■ PROBLEM TO WORK ON:
Look through the material below and copy every line containing the word "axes".

■ DATA EXTRACT:
——————————
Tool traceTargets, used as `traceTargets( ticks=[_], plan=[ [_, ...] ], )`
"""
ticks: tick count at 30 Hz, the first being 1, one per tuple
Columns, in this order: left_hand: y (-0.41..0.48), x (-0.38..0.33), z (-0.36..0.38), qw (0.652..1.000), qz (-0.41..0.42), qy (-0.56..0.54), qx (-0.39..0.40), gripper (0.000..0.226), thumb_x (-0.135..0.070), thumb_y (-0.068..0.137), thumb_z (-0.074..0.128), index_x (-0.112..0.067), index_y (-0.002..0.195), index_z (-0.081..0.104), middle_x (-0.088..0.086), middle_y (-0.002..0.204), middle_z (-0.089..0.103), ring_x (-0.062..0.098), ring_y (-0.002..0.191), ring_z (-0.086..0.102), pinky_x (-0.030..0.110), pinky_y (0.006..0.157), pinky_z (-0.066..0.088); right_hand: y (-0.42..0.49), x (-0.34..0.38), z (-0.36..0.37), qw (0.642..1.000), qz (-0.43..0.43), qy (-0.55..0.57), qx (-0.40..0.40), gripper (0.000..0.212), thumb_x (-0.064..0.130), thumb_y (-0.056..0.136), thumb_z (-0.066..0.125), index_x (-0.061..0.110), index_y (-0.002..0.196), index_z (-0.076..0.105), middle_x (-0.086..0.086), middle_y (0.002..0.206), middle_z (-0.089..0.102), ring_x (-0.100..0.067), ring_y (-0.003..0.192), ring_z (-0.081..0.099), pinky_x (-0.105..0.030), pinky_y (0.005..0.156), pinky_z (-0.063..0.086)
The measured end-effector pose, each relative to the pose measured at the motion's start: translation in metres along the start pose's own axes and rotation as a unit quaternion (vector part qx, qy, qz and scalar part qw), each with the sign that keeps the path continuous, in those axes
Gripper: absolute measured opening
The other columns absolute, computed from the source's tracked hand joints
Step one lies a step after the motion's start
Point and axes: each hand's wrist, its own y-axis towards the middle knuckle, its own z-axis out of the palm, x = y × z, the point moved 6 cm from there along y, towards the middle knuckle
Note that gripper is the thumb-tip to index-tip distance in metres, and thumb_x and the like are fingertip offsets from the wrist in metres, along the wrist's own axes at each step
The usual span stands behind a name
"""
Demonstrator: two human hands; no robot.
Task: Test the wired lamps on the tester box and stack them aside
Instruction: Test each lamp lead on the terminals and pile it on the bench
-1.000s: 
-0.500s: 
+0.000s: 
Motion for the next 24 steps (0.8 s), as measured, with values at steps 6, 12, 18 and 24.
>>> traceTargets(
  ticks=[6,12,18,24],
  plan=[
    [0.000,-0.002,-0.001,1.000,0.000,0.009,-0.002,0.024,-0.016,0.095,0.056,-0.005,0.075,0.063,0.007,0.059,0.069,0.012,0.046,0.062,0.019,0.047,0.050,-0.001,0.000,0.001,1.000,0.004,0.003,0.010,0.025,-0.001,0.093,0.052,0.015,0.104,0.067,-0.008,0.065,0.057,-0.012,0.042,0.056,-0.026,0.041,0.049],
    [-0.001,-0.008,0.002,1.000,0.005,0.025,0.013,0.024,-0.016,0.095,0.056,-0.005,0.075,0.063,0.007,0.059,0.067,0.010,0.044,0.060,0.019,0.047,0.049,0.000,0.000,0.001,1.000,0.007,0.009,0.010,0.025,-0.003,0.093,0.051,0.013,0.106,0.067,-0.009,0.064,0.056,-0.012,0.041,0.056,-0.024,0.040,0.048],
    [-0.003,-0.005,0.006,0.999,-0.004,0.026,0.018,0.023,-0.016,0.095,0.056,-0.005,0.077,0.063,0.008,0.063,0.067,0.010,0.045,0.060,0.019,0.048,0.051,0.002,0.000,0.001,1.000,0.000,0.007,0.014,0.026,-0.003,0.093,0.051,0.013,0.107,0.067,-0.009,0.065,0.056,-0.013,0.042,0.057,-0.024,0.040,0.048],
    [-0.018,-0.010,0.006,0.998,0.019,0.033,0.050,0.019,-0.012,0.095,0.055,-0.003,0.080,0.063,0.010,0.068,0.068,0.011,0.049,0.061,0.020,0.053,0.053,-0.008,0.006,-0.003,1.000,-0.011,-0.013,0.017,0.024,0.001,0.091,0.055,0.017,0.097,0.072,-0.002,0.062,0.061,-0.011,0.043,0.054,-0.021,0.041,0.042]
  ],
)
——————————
■ TASK ANSWER:
The measured end-effector pose, each relative to the pose measured at the motion's start: translation in metres along the start pose's own axes and rotation as a unit quaternion (vector part qx, qy, qz and scalar part qw), each with the sign that keeps the path continuous, in those axes
Point and axes: each hand's wrist, its own y-axis towards the middle knuckle, its own z-axis out of the palm, x = y × z, the point moved 6 cm from there along y, towards the middle knuckle
Note that gripper is the thumb-tip to index-tip distance in metres, and thumb_x and the like are fingertip offsets from the wrist in metres, along the wrist's own axes at each step

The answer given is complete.